What needs to be done:
In the listing below, the lines starting with the line with "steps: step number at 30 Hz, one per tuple" and going on through the line with "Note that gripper" are to be reproduced exactly, and only those.
⁂
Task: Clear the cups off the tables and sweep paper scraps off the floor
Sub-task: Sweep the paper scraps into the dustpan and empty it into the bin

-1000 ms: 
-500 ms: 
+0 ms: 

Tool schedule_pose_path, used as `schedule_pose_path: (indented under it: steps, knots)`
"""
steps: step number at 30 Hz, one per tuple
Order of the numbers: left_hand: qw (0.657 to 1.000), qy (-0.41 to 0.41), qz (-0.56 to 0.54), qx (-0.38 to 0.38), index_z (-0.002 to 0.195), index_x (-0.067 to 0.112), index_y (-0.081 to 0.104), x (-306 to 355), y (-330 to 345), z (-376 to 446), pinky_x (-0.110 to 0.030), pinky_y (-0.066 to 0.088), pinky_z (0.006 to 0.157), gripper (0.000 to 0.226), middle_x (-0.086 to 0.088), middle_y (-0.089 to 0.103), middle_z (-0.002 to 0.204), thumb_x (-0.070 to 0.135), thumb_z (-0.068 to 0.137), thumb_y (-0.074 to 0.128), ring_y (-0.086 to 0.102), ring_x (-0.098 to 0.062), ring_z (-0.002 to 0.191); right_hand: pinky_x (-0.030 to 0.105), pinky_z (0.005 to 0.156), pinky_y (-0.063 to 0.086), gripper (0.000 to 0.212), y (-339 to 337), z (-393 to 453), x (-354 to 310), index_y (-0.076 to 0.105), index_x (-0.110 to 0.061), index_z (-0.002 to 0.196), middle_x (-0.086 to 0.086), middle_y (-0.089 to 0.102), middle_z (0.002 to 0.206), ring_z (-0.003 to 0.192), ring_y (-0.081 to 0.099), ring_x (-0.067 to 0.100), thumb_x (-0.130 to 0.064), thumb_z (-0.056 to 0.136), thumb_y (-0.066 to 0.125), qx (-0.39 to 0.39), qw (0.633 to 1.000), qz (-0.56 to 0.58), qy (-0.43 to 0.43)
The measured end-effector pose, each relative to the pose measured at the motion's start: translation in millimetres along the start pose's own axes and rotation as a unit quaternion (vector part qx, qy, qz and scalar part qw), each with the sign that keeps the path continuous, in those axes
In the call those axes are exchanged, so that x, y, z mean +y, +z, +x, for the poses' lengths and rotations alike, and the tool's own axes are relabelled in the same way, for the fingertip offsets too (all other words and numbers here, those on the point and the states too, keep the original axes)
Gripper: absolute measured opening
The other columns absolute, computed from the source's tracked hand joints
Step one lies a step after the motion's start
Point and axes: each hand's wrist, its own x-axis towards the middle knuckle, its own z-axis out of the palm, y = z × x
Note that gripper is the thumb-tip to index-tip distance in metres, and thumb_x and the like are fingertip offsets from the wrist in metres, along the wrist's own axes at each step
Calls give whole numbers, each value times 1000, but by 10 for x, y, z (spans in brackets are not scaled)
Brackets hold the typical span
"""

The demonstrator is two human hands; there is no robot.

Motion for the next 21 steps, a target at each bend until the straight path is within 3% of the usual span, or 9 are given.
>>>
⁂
Answer space:
steps: step number at 30 Hz, one per tuple
Order of the numbers: left_hand: qw (0.657 to 1.000), qy (-0.41 to 0.41), qz (-0.56 to 0.54), qx (-0.38 to 0.38), index_z (-0.002 to 0.195), index_x (-0.067 to 0.112), index_y (-0.081 to 0.104), x (-306 to 355), y (-330 to 345), z (-376 to 446), pinky_x (-0.110 to 0.030), pinky_y (-0.066 to 0.088), pinky_z (0.006 to 0.157), gripper (0.000 to 0.226), middle_x (-0.086 to 0.088), middle_y (-0.089 to 0.103), middle_z (-0.002 to 0.204), thumb_x (-0.070 to 0.135), thumb_z (-0.068 to 0.137), thumb_y (-0.074 to 0.128), ring_y (-0.086 to 0.102), ring_x (-0.098 to 0.062), ring_z (-0.002 to 0.191); right_hand: pinky_x (-0.030 to 0.105), pinky_z (0.005 to 0.156), pinky_y (-0.063 to 0.086), gripper (0.000 to 0.212), y (-339 to 337), z (-393 to 453), x (-354 to 310), index_y (-0.076 to 0.105), index_x (-0.110 to 0.061), index_z (-0.002 to 0.196), middle_x (-0.086 to 0.086), middle_y (-0.089 to 0.102), middle_z (0.002 to 0.206), ring_z (-0.003 to 0.192), ring_y (-0.081 to 0.099), ring_x (-0.067 to 0.100), thumb_x (-0.130 to 0.064), thumb_z (-0.056 to 0.136), thumb_y (-0.066 to 0.125), qx (-0.39 to 0.39), qw (0.633 to 1.000), qz (-0.56 to 0.58), qy (-0.43 to 0.43)
The measured end-effector pose, each relative to the pose measured at the motion's start: translation in millimetres along the start pose's own axes and rotation as a unit quaternion (vector part qx, qy, qz and scalar part qw), each with the sign that keeps the path continuous, in those axes
In the call those axes are exchanged, so that x, y, z mean +y, +z, +x, for the poses' lengths and rotations alike, and the tool's own axes are relabelled in the same way, for the fingertip offsets too (all other words and numbers here, those on the point and the states too, keep the original axes)
Gripper: absolute measured opening
The other columns absolute, computed from the source's tracked hand joints
Step one lies a step after the motion's start
Point and axes: each hand's wrist, its own x-axis towards the middle knuckle, its own z-axis out of the palm, y = z × x
Note that gripper is the thumb-tip to index-tip distance in metres, and thumb_x and the like are fingertip offsets from the wrist in metres, along the wrist's own axes at each step

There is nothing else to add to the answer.